Masada had questions, many of them. Phoenix did his best to answer them. They weren't programming questions, more like things that the moddies had gossiped about. He couldn't begin to judge what data would be useful to him, so he just told him everything he could. Masada was particularly interested in the moddie deaths; they seemed to really surprise him. “Lucifer wasn't designed to kill outsiders,” he mused aloud.
Outsiders?
Phoenix started to ask what he meant, but Masada's expression warned him that he was once more treading on ground where no one could be trusted, not even him. But what could that mean, other than the Guild? This thing was designed to kill Guild people? He stared at Masada in astonishment, but didn't even attempt to voice the words. There was no way in hell Masada was going to confirm something like that, even if it was utterly true.
“Possibly it could not predict how late-life brainware modifications would affect the basic program,” Masada said. “Maybe something triggered it into thinking...” he subsided into silence then, thoughtful and deep. You could almost hear the data churning in his head. But no more secrets were forthcoming.
“Very well,” he said at last. “You have been most helpful ... as I suspected you would be. I would like to speak to your colleagues in Prosperity. Is that possible?”
He bit his lower lip, considering. “Maybe.”
For you, anything is possible.
“They're pretty paranoid. You'd have to go there.”

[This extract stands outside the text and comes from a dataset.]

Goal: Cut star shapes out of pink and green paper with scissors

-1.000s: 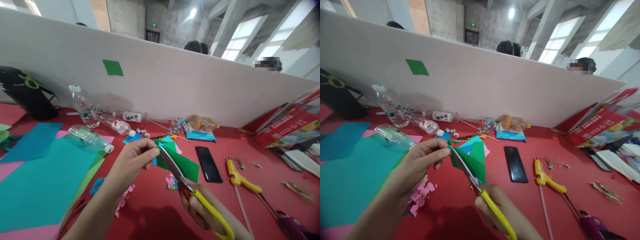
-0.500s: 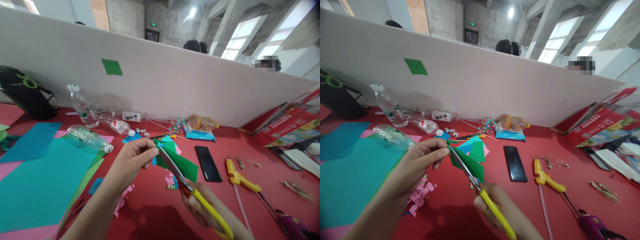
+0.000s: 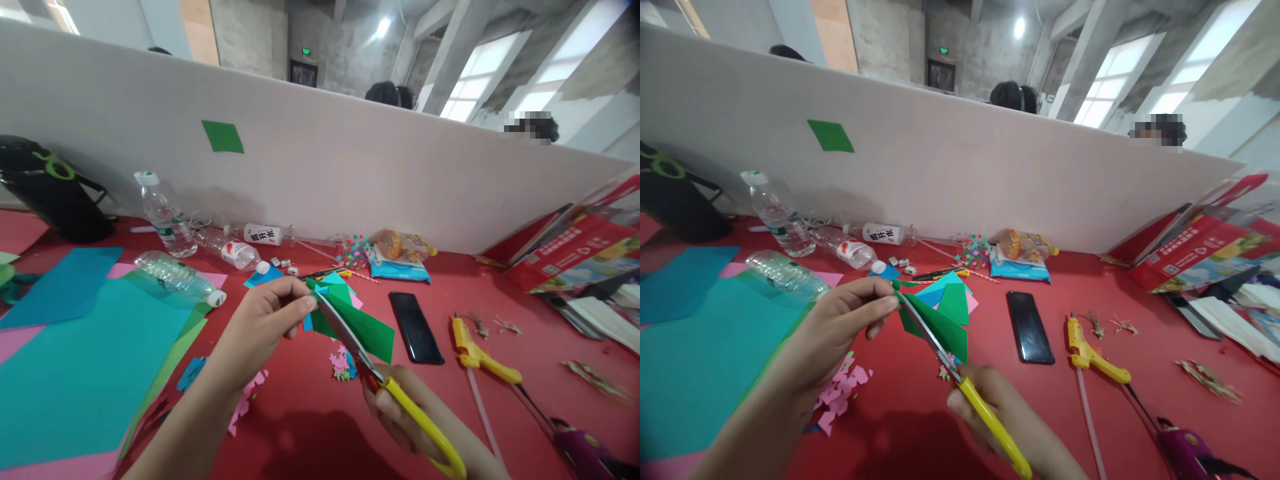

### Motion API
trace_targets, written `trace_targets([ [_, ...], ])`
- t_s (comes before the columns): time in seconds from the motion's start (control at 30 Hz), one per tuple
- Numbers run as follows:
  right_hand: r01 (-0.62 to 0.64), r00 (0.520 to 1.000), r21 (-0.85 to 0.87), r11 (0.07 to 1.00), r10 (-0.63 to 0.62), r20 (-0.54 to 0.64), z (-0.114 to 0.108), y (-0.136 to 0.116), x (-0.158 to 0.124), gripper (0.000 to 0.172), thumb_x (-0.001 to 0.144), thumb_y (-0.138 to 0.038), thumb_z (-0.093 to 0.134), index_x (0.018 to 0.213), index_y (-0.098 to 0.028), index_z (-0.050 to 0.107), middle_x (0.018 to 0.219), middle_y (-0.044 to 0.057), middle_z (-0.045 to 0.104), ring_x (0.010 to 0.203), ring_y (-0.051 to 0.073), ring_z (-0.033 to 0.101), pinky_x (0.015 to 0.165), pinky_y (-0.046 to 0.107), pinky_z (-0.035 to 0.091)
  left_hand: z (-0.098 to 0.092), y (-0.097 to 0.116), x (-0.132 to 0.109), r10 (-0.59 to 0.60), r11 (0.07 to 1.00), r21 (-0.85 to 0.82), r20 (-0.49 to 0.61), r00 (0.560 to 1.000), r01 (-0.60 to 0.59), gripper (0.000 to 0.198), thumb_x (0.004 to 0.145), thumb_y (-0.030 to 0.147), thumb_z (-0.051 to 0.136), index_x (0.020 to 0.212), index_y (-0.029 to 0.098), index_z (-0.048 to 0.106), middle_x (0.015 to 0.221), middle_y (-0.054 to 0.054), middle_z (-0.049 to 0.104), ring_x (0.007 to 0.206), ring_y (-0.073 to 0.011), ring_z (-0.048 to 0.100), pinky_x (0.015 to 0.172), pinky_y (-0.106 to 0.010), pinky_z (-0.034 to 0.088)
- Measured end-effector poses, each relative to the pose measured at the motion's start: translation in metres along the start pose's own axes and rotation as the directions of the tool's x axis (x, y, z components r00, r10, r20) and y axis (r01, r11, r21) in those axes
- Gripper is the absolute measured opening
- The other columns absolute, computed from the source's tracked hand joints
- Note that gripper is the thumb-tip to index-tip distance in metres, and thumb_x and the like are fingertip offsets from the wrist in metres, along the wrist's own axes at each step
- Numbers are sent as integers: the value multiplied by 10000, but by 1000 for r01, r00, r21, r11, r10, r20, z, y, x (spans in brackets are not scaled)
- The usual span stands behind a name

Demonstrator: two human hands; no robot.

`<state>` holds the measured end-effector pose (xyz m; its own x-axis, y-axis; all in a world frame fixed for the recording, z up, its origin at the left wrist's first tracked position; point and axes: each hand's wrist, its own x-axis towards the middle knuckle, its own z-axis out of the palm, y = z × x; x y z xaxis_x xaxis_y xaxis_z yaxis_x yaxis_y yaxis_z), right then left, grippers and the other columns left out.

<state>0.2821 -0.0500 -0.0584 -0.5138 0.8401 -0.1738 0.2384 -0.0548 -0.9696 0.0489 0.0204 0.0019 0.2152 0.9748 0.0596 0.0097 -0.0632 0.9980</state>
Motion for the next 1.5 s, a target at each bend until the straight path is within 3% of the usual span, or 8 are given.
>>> trace_targets([
  [0.23,-105,994,61,993,105,-7,-1,-2,-1,632,805,-848,438,775,-216,423,483,-107,358,363,44,273,344,172,221,0,-2,0,-2,1000,7,-23,1000,2,178,812,314,654,680,209,596,555,63,465,502,-90,428,531,-243,370],
  [0.53,-118,993,132,984,116,27,-1,-7,2,614,802,-822,491,715,-220,411,433,-122,338,345,36,238,343,171,194,-3,-3,2,66,994,96,-81,995,-58,102,814,264,653,730,215,623,664,46,517,589,-107,444,551,-235,371],
  [0.7,-90,996,105,990,91,-6,5,-4,-1,641,807,-842,445,745,-204,463,442,-100,382,359,54,255,362,185,192,0,-6,2,186,979,112,-134,973,-172,128,794,250,672,686,209,617,849,-7,590,855,-172,553,764,-282,443],
  [0.83,-52,994,128,990,63,-85,12,-1,-3,592,863,-776,458,809,-188,500,505,-81,412,407,61,295,391,189,201,5,-8,2,161,986,-23,-173,972,-168,94,766,214,698,691,212,642,1071,-34,639,1071,-205,570,899,-300,437],
  [0.97,-39,992,163,986,58,-112,16,-4,-3,624,836,-805,464,833,-183,513,499,-92,401,392,55,277,393,191,214,9,-9,3,130,980,-126,-173,976,-153,109,739,195,710,660,214,639,972,-10,650,904,-164,580,781,-265,456],
  [1.13,-27,995,111,993,38,-97,12,-8,-2,619,844,-798,456,784,-184,514,502,-74,428,404,61,306,406,197,245,10,-11,1,93,987,-117,-129,987,-108,72,798,229,697,734,230,662,756,29,566,726,-127,495,666,-241,410],
  [1.27,-38,998,103,994,42,-39,10,-2,-2,604,872,-776,431,796,-183,516,483,-79,414,393,61,307,393,189,246,11,-14,1,70,988,-124,-128,989,-86,71,819,228,686,752,230,661,735,32,546,699,-122,461,635,-242,384],
  [1.5,-74,990,177,981,94,-106,21,-1,2,617,831,-824,429,738,-215,459,430,-105,376,352,52,251,362,180,204,12,-21,2,70,984,-153,-120,990,-89,98,847,244,678,754,226,656,732,34,563,699,-117,470,651,-244,384],
])
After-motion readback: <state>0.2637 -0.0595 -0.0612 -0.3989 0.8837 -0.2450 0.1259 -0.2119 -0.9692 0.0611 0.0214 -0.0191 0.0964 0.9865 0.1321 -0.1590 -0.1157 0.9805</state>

“That goes without saying. None of this is ever to be 'netted, by Guild orders.” A faint smile touched the comers of his mouth. “I seem to be traveling a lot recently.”
“I'm surprised you left Guera,” he dared.
“No more than I.” He stood, an official end to their meeting. “I'll be in touch. In the meantime, if you need to reach me again, it will be through Guild headquarters on this station.”
Awkwardly Phoenix rose to his feet. It was hard to know exactly how to say good-bye. It was a good bet Masada still wouldn't shake hands, and the weird way he never quite met your eyes made you feel like some part of him had already left the meeting. “It's been... an honor.” Stilted words, but what did you say to the one man all moddies idolized? “I really mean it.”